GOAL OF THE EXERCISE >> Write down each entry precisely as given.

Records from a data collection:

▼

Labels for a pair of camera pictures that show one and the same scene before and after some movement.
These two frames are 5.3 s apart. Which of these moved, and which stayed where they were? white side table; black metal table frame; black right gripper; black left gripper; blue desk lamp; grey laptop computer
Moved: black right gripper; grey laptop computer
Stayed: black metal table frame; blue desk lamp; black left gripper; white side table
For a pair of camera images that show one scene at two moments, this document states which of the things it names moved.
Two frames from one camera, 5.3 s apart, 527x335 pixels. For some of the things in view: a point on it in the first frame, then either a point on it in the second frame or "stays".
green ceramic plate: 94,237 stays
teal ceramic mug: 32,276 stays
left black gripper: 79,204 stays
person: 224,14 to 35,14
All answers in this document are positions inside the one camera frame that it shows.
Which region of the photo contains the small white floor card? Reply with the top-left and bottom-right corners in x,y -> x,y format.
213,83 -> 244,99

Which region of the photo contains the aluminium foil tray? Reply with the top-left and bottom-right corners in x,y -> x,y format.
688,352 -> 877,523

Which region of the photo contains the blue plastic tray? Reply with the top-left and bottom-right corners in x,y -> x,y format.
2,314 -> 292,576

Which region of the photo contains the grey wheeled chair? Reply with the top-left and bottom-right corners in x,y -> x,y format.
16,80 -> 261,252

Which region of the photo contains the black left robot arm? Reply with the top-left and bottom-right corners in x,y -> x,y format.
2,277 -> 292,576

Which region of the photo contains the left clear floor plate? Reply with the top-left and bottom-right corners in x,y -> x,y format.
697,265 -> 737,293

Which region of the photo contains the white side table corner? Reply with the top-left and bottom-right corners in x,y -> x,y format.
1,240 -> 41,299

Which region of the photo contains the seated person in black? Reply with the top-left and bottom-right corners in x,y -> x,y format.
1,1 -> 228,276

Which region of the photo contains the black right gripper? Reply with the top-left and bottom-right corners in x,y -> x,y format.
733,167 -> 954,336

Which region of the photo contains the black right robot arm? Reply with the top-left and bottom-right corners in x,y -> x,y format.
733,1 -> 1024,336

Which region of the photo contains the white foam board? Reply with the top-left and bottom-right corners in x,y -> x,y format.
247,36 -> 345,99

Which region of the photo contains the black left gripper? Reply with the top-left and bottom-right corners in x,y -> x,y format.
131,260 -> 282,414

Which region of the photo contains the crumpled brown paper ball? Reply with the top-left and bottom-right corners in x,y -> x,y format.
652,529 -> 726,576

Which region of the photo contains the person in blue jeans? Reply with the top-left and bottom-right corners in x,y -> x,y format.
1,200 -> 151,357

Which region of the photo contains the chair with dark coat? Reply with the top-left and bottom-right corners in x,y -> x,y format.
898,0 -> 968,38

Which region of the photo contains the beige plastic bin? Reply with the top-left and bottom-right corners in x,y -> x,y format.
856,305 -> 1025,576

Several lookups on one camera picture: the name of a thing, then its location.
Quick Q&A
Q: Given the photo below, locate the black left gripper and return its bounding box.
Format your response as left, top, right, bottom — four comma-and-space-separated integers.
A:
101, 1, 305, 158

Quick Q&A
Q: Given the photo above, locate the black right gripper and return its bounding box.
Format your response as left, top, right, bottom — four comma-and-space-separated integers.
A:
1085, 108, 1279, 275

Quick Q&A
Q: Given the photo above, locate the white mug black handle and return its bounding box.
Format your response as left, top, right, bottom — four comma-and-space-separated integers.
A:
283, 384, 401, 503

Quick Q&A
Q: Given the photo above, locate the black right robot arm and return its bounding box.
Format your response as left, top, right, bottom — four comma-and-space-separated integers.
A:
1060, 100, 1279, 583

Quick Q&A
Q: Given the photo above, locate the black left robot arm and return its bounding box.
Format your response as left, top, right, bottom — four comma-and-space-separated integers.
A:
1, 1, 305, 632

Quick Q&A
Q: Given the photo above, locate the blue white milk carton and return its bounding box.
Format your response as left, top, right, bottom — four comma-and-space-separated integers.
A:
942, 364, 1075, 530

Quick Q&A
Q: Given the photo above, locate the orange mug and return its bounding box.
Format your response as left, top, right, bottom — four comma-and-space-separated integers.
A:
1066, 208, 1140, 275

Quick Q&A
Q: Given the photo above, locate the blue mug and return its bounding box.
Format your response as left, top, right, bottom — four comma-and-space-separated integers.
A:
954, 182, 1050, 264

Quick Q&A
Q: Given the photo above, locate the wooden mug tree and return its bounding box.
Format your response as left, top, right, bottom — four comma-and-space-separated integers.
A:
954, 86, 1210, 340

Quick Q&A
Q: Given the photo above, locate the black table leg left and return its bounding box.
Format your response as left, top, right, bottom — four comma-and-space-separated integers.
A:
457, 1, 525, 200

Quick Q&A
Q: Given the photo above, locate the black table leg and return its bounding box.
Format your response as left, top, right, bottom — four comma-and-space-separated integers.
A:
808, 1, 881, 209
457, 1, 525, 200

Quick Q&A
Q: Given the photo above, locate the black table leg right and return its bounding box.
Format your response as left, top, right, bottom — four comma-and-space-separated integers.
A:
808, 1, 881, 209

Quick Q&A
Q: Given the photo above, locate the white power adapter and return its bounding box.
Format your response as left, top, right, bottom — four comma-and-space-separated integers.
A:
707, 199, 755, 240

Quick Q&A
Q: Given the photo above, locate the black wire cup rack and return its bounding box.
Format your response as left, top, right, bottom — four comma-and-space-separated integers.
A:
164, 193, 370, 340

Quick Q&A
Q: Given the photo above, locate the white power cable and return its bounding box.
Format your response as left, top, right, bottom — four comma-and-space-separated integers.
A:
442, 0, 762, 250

▲

RESPONSE TO THIS EXERCISE >>
Labels for a pair of camera pictures that show one and the same scene before and after some movement.
These two frames are 5.3 s apart. Which of these moved, and which stayed where they were? white side table; black metal table frame; black right gripper; black left gripper; blue desk lamp; grey laptop computer
Moved: black right gripper; grey laptop computer
Stayed: black metal table frame; blue desk lamp; black left gripper; white side table
For a pair of camera images that show one scene at two moments, this document states which of the things it names moved.
Two frames from one camera, 5.3 s apart, 527x335 pixels. For some of the things in view: a point on it in the first frame, then either a point on it in the second frame or "stays".
green ceramic plate: 94,237 stays
teal ceramic mug: 32,276 stays
left black gripper: 79,204 stays
person: 224,14 to 35,14
All answers in this document are positions inside the one camera frame that it shows.
Which region of the photo contains the small white floor card? Reply with the top-left and bottom-right corners in x,y -> x,y format.
213,83 -> 244,99

Which region of the photo contains the aluminium foil tray? Reply with the top-left and bottom-right corners in x,y -> x,y format.
688,352 -> 877,523

Which region of the photo contains the blue plastic tray? Reply with the top-left and bottom-right corners in x,y -> x,y format.
2,314 -> 292,576

Which region of the photo contains the grey wheeled chair? Reply with the top-left and bottom-right corners in x,y -> x,y format.
16,80 -> 261,252

Which region of the photo contains the black left robot arm? Reply with the top-left and bottom-right corners in x,y -> x,y format.
2,277 -> 292,576

Which region of the photo contains the left clear floor plate? Reply with the top-left and bottom-right corners in x,y -> x,y format.
697,265 -> 737,293

Which region of the photo contains the white side table corner? Reply with the top-left and bottom-right corners in x,y -> x,y format.
1,240 -> 41,299

Which region of the photo contains the seated person in black? Reply with the top-left and bottom-right corners in x,y -> x,y format.
1,1 -> 228,276

Which region of the photo contains the black right gripper? Reply with the top-left and bottom-right corners in x,y -> x,y format.
733,167 -> 954,336

Which region of the photo contains the black right robot arm? Reply with the top-left and bottom-right corners in x,y -> x,y format.
733,1 -> 1024,336

Which region of the photo contains the white foam board? Reply with the top-left and bottom-right corners in x,y -> x,y format.
247,36 -> 345,99

Which region of the photo contains the black left gripper? Reply with the top-left and bottom-right corners in x,y -> x,y format.
131,260 -> 282,414

Which region of the photo contains the crumpled brown paper ball? Reply with the top-left and bottom-right corners in x,y -> x,y format.
652,529 -> 726,576

Which region of the photo contains the person in blue jeans? Reply with the top-left and bottom-right corners in x,y -> x,y format.
1,200 -> 151,357

Which region of the photo contains the chair with dark coat? Reply with the top-left and bottom-right corners in x,y -> x,y format.
898,0 -> 968,38

Which region of the photo contains the beige plastic bin? Reply with the top-left and bottom-right corners in x,y -> x,y format.
856,305 -> 1025,576

Several lookups on one camera picture: the name of a thing, then its location.
Quick Q&A
Q: Given the photo below, locate the black left gripper and return its bounding box.
Format your response as left, top, right, bottom — four comma-and-space-separated integers.
A:
101, 1, 305, 158

Quick Q&A
Q: Given the photo above, locate the black right gripper and return its bounding box.
Format your response as left, top, right, bottom — four comma-and-space-separated integers.
A:
1085, 108, 1279, 275

Quick Q&A
Q: Given the photo above, locate the white mug black handle and return its bounding box.
Format your response as left, top, right, bottom — four comma-and-space-separated integers.
A:
283, 384, 401, 503

Quick Q&A
Q: Given the photo above, locate the black right robot arm and return its bounding box.
Format your response as left, top, right, bottom — four comma-and-space-separated integers.
A:
1060, 100, 1279, 583

Quick Q&A
Q: Given the photo above, locate the black left robot arm and return its bounding box.
Format your response as left, top, right, bottom — four comma-and-space-separated integers.
A:
1, 1, 305, 632

Quick Q&A
Q: Given the photo above, locate the blue white milk carton and return its bounding box.
Format your response as left, top, right, bottom — four comma-and-space-separated integers.
A:
942, 364, 1075, 530

Quick Q&A
Q: Given the photo above, locate the orange mug and return its bounding box.
Format your response as left, top, right, bottom — four comma-and-space-separated integers.
A:
1066, 208, 1140, 275

Quick Q&A
Q: Given the photo above, locate the blue mug and return its bounding box.
Format your response as left, top, right, bottom — four comma-and-space-separated integers.
A:
954, 182, 1050, 264

Quick Q&A
Q: Given the photo above, locate the wooden mug tree and return its bounding box.
Format your response as left, top, right, bottom — four comma-and-space-separated integers.
A:
954, 86, 1210, 340

Quick Q&A
Q: Given the photo above, locate the black table leg left and return its bounding box.
Format your response as left, top, right, bottom — four comma-and-space-separated integers.
A:
457, 1, 525, 200

Quick Q&A
Q: Given the photo above, locate the black table leg and return its bounding box.
Format your response as left, top, right, bottom — four comma-and-space-separated integers.
A:
808, 1, 881, 209
457, 1, 525, 200

Quick Q&A
Q: Given the photo above, locate the black table leg right and return its bounding box.
Format your response as left, top, right, bottom — four comma-and-space-separated integers.
A:
808, 1, 881, 209

Quick Q&A
Q: Given the photo above, locate the white power adapter and return its bounding box.
Format your response as left, top, right, bottom — four comma-and-space-separated integers.
A:
707, 199, 755, 240

Quick Q&A
Q: Given the photo above, locate the black wire cup rack and return its bounding box.
Format your response as left, top, right, bottom — four comma-and-space-separated integers.
A:
164, 193, 370, 340

Quick Q&A
Q: Given the photo above, locate the white power cable and return its bounding box.
Format your response as left, top, right, bottom — four comma-and-space-separated integers.
A:
442, 0, 762, 250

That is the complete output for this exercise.